An unnamed source reached out to the TABC on 08/24/2018 and alleged that the bar sold alcohol to an underage customer.
Upon investigating, authorities were able to turn up corroborating evidence. For some reason, they decided not to hand down any punishment, choosing instead to close the case on 09/11/2018.
Yet another citizen complaint came on 09/19/2018, alleging once more that the bar sold alcohol to a minor.
Unlike in the previous investigation, authorities were not able to uncover any evidence of wrongdoing. After a month and a half of work, the TABC ended its efforts on 11/03/2018.
Less than two weeks after the previous investigation ended, the TABC received another citizen complaint that alleged the bar sold alcohol to both an underage customer and a drunk customer.

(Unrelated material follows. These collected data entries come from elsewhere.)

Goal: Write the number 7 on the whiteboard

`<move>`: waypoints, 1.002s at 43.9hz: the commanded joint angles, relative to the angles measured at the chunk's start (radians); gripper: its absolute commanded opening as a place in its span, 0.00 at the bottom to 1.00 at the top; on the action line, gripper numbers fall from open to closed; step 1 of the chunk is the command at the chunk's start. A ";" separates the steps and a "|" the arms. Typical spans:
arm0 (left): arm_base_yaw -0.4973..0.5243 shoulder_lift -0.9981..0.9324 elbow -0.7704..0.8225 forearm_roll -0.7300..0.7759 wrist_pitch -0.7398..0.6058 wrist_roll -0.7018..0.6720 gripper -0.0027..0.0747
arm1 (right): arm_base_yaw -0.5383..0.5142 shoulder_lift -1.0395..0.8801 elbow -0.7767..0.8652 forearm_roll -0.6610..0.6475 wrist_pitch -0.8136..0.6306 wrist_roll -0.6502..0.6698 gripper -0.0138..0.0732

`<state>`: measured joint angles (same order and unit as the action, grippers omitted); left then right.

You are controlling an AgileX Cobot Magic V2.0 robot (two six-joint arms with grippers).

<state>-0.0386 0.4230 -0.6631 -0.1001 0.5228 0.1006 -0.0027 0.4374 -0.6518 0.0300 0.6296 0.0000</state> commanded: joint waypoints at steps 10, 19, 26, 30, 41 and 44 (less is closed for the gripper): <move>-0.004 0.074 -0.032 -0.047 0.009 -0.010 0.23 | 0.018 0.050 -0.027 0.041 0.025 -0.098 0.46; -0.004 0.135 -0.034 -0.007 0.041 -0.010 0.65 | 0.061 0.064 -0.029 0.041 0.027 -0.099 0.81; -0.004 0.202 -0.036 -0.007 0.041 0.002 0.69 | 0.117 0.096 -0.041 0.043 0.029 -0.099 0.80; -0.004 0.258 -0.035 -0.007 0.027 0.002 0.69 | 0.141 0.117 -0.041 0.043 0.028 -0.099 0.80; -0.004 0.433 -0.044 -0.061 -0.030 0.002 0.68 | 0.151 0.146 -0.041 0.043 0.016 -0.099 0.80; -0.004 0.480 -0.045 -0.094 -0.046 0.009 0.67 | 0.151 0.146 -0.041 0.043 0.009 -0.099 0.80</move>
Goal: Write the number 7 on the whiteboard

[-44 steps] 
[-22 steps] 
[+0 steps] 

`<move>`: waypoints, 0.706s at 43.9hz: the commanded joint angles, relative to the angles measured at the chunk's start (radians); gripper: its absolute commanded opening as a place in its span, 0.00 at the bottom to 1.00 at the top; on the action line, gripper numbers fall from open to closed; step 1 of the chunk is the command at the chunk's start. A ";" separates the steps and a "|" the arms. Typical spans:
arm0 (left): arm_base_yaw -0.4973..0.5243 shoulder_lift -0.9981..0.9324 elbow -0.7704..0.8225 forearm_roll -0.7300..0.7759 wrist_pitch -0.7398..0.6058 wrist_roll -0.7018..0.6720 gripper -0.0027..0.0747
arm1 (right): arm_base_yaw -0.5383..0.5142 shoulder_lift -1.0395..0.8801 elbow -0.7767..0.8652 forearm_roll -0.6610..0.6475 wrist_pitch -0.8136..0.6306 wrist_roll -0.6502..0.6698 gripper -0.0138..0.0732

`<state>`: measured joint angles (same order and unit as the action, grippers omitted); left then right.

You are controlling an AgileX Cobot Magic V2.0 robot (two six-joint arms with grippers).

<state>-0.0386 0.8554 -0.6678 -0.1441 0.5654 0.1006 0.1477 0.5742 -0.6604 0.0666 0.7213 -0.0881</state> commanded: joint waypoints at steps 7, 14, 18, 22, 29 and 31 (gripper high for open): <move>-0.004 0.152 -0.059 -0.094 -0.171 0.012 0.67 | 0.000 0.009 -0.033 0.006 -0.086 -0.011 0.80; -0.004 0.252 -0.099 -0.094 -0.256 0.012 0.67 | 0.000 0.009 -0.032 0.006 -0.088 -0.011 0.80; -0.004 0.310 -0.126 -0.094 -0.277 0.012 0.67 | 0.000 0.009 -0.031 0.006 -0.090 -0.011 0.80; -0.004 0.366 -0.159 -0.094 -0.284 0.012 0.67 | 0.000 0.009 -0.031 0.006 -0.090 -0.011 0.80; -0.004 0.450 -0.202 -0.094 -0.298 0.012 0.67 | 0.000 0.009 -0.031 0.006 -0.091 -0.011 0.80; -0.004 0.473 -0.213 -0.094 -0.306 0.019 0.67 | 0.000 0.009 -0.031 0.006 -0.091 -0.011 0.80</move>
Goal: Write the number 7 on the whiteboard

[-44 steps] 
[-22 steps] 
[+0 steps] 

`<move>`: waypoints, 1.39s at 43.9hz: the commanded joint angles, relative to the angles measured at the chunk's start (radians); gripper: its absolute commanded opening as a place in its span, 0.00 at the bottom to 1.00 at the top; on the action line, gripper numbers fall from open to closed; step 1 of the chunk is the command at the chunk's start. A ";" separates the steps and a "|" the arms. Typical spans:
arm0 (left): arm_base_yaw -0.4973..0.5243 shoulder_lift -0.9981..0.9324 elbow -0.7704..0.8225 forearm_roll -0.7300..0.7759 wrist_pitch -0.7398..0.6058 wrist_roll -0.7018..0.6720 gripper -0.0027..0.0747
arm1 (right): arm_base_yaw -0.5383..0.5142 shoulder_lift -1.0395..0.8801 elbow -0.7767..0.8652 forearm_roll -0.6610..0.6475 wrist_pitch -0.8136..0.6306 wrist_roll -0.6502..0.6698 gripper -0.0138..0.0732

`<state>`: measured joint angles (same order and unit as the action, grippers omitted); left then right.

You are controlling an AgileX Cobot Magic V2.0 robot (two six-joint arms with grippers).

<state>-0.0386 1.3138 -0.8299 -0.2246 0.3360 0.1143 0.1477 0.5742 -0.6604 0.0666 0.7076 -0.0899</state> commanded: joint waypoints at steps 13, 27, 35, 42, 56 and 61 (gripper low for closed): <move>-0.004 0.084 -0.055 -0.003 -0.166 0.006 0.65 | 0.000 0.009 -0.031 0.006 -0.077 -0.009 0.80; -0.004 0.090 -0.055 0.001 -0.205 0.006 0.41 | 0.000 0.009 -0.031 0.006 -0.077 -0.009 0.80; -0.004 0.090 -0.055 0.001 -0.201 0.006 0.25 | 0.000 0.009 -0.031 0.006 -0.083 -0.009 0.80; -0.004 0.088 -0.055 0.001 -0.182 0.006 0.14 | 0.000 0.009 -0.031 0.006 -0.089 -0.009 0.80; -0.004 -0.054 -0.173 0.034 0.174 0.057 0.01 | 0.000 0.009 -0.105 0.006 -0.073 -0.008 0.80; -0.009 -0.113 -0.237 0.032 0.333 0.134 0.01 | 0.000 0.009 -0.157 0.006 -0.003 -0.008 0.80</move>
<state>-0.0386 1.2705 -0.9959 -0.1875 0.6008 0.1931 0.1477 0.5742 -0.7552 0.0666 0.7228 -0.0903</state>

The TABC looked into the allegations and discovered evidence that, not only did the bar allow a minor to possess or consume alcohol, it also sold alcohol to someone who was not a club member. After deciding not to hand down any punishment for either violation, investigators closed the case on 12/02/2018.
A citizen complaint, filed on 05/21/2019, accused the bar of selling alcohol to a minor.
Due to a lack of video evidence, authorities were not able to confirm the validity of the accusation. Unable to take any action, investigators shut the case on 06/19/2019.
On 09/06/2019, law enforcement filed a complaint that the bar sold alcohol to a patron who was already over the limit.
The investigation that followed lasted less than two weeks, which is far shorter than the typical length of a month or two. After failing to find any evidence of wrongdoing, authorities closed the case on 09/19/2019.